Александр Папченко - Мы - инкубаторские
— Что случилось, Сережа?
— Ничего, — говорю.
— Я же вижу, что что-то случилось. Почему ты не хочешь мне сказать? — И голос у нее такой. И заглядывает мне в лицо. И так близко-близко придвинулась, то ли обнять, то ли погладить хочет. Тут не знаю, что со мной сделалось. Внутри все как-то задеревенело. Добренькая, думаю. Что ты лезешь ко мне со своими слюнями?
— Все вы одинаковые, — говорю, — концлагерные. Добренькой хотите быть? Да?! Не нужно мне ваших соплей!!!
Кричу, а самому тошно. Потому что, конечно, неправда это все. Но остановиться не могу.
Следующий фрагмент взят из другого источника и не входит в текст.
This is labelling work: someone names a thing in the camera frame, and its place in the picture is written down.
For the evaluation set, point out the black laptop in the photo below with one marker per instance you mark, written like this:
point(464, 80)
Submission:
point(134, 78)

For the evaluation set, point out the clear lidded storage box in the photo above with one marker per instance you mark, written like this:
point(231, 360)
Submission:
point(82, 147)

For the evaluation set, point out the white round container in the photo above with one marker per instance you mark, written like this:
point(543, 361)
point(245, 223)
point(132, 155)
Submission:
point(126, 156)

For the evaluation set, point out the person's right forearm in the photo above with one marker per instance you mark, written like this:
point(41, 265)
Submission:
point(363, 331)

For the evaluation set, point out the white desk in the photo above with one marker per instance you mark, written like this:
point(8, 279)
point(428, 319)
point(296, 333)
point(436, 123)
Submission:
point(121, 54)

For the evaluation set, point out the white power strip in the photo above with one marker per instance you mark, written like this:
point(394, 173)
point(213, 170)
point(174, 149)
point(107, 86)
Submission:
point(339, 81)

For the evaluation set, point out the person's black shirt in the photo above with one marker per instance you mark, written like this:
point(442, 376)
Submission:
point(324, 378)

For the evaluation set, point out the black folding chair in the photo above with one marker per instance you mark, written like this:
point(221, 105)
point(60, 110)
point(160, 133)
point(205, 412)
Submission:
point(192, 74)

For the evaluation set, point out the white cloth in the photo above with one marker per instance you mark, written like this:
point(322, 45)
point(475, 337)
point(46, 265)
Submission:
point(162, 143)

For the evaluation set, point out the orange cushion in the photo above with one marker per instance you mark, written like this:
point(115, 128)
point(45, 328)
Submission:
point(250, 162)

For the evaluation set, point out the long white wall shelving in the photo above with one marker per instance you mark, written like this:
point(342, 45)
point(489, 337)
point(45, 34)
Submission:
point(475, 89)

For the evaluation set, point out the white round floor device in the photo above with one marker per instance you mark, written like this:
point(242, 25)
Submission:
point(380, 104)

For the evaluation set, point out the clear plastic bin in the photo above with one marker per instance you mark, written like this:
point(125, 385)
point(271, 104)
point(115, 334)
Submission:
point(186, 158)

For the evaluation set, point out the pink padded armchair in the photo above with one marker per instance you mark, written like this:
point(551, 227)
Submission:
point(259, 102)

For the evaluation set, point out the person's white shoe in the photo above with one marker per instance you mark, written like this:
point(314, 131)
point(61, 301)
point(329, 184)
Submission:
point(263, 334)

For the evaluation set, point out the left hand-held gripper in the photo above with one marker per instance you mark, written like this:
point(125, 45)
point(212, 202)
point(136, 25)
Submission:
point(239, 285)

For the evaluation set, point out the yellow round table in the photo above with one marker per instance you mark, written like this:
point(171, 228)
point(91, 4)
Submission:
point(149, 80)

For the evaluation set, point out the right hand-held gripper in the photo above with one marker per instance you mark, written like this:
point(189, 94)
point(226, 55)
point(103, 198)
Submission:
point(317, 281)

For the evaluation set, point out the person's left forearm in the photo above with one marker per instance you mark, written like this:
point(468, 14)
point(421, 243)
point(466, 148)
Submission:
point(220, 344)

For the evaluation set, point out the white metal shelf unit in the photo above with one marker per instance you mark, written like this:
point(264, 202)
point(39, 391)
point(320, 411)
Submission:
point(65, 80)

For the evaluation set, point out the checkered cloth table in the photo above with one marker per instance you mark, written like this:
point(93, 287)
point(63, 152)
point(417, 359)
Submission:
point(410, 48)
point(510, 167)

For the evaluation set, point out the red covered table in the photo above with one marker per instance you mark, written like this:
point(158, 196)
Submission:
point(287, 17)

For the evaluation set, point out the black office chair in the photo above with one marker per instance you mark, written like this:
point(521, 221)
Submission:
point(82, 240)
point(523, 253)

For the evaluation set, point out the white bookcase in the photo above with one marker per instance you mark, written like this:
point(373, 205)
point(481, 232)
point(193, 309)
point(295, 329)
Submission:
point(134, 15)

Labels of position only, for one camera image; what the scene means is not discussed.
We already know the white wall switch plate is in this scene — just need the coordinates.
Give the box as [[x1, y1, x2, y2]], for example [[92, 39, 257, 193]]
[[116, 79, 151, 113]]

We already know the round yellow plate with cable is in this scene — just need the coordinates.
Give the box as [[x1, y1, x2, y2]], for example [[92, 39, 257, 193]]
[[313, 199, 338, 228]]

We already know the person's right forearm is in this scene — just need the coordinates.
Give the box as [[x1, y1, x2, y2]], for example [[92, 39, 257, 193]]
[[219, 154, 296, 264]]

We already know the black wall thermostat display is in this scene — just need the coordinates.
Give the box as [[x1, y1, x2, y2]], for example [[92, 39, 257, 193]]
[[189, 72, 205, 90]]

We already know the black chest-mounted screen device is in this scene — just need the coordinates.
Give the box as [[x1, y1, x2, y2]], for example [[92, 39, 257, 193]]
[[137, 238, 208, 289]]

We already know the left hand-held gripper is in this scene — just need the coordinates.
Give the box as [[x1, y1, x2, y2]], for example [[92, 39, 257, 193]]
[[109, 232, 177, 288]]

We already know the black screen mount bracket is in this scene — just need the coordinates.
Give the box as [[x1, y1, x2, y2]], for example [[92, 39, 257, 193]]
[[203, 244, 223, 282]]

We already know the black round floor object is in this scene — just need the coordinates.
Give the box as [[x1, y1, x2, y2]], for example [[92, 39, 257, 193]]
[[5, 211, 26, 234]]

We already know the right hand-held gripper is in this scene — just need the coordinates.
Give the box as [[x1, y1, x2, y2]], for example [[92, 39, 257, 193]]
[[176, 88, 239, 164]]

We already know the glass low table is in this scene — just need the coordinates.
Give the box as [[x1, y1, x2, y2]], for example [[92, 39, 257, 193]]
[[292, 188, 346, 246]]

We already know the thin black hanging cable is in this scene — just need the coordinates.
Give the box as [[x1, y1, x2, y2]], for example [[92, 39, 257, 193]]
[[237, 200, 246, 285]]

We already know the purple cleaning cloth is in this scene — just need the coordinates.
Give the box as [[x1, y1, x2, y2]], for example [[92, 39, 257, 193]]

Как прорвало. А у Луизы Абрамовны лицо вдруг страшное стало, как будто его судорогой свело и тянет, тянет, тянет…
— Сережа… — хочет она остановить меня.
А я свое:
— Ненавижу вас всех! Всех! Ненавижу эту школу! Ненавижу всё!!!
Тут меня опять трясти начало. Нервы. Ну, я вырвался и ходу. Что ж ты наделал, сволочь, думаю. Что ж ты наделал?!
Вообще-то из нашей школы часто бегали. Чуть что — слабонервный сразу в бега. Полшколы его ловит. Догонят — назад волокут. А завтра, глядишь, тот, что вчера ловил, сам в «бегунки» записался.
Короче, отмахал я сгоряча квартала три по Петуховке. Оглянулся — никто за мной не гонится. И тут мне совсем дерьмово стало. Вроде уже и плевать всем — был я, не был, убежал, не убежал. А может, так оно и есть? Постоял и поплелся обратно.
По пожарной лестнице забрался на чердак. Там тихо, и никто не мешает думать. Закурил подобранный на улице чинарик. По железной крыше дождь стучит. Уютно. Тепло. Тихо. Выглянул на улицу. Где-то внизу люди шляются, отсюда, с чердака, они совсем как букашечки. А что, действительно, сделать бы такой аппарат, чтоб надел ты его, крутанул рычажок на поясе — и полетел. И чтоб солнце! Черт… И некошеная трава прямо в лицо. И скорость. А ты, никого не боясь, паришь себе, как птица. А когда надоест, спикируешь к земле и опять в небо. И застынешь там, словно облако. И пусть ветер несет тебя, куда ему хочется.
1988 год.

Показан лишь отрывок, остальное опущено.